Another example of the important questions we need to tackle is the reasonableness of our goals in terms of replacing humans (such as pilots, nurses, factory workers) by computers. Aside from the moral and philosophical questions, there are technical ones: Have we oversold (albeit inadvertently) the ability of computers to replace human intelligence and ability? Often, we simply automate what can be automated while leaving humans with an assortment of miscellaneous tasks that may be harder to do correctly in isolation. At the same time, we ask humans to perform what are often impossible monitoring or backup tasks and then blame them when the inevitable accidents occur. Do we increase risk or simply change it by using computers to provide control of potentially dangerous systems rather than assisting humans in doing a better job of controlling them? The latter is more difficult because it requires a deep understanding of human capabilities and limitations, but will it get us farther in the end? These are some of the new issues I believe software engineers will have to confront. To solve them will require recognizing the important role of psychology in software engineering, augmenting our foundations with appropriate knowledge, and building links with cognitive engineering.

Our links with the social sciences also need to be strengthened. Truly understanding and advancing a technology requires understanding its history, scientific basis, and the cultural and social milieu in which it operates. Technology does not exist outside of the context of a human society:

We pretend that technology, our technology, is something of a life force, a will, and a thrust of its own, on which we can blame all, with which we can explain all, and in the end by means of which we can excuse ourselves.
[T. Cuyler Young in Man in Nature edited by Louis D. Levine, Royal Ontario Museum, Toronto, 1975].

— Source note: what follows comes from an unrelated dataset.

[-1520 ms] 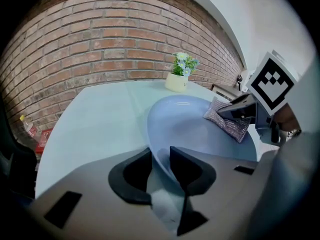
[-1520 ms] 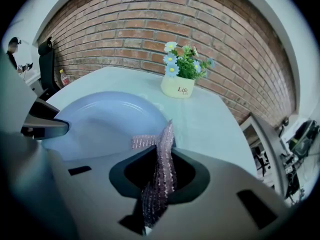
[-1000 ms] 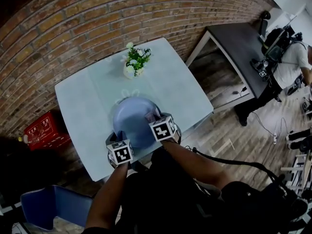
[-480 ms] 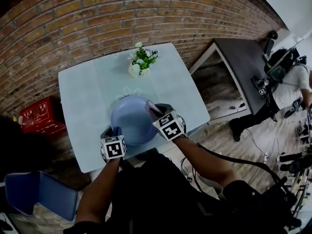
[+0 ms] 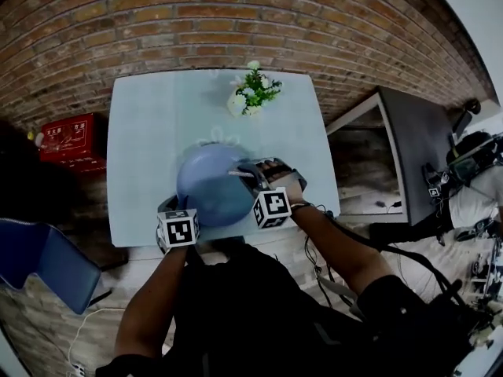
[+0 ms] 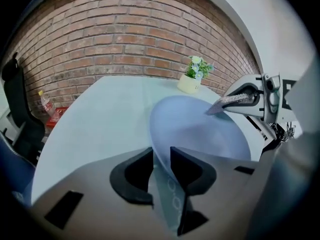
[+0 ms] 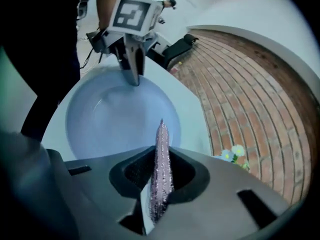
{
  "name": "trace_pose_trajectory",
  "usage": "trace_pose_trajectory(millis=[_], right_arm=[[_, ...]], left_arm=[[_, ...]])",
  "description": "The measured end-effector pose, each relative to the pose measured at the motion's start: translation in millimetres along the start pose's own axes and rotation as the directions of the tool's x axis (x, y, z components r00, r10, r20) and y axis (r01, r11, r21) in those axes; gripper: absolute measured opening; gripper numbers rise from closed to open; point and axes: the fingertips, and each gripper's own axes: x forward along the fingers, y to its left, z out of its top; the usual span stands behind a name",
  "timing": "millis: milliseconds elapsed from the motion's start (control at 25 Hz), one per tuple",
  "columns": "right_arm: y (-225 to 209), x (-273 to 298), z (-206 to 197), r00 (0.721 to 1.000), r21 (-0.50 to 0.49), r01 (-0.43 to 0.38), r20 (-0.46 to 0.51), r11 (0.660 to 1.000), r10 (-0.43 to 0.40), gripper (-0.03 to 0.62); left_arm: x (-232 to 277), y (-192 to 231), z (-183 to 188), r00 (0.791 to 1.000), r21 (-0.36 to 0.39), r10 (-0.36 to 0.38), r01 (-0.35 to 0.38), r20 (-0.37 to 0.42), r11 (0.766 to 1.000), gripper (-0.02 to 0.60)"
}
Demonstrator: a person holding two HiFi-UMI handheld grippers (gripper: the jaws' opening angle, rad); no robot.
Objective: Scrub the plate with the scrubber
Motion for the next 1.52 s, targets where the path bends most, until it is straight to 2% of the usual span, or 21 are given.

We need to place more emphasis on understanding the effects of the technology we create on the world. We have had a tremendous effect on human life and human society, but only a few computer scientists seem to be considering these effects to any degree. While caught up in the fervor and excitement of developing a new and revolutionary new technology with the potential to change the world in profound ways, we might be excused for concentrating on the technical to the exclusion of the social. But we have now matured to the point where we need to start assuming responsibility for what we do. A basic precept in most engineering professional codes of conduct is that engineers shall hold paramount the safety, health, and welfare of the public in the performance of their professional duties. As a maturing field, we will need to develop our own standards and codes of professional conduct and more fully accept our responsibility for the uses and potential misuses of our inventions, for the effect we have on society and human life, and for our role in those events.

The history of software engineering has been one of coming to see that what originally seemed to be limitless actually does have limits, understanding the nature of those limits, and then searching for ways to expand them. To continue our progress, we will need to continue building our scientific knowledge about those limits and searching for new and different ways to stretch them.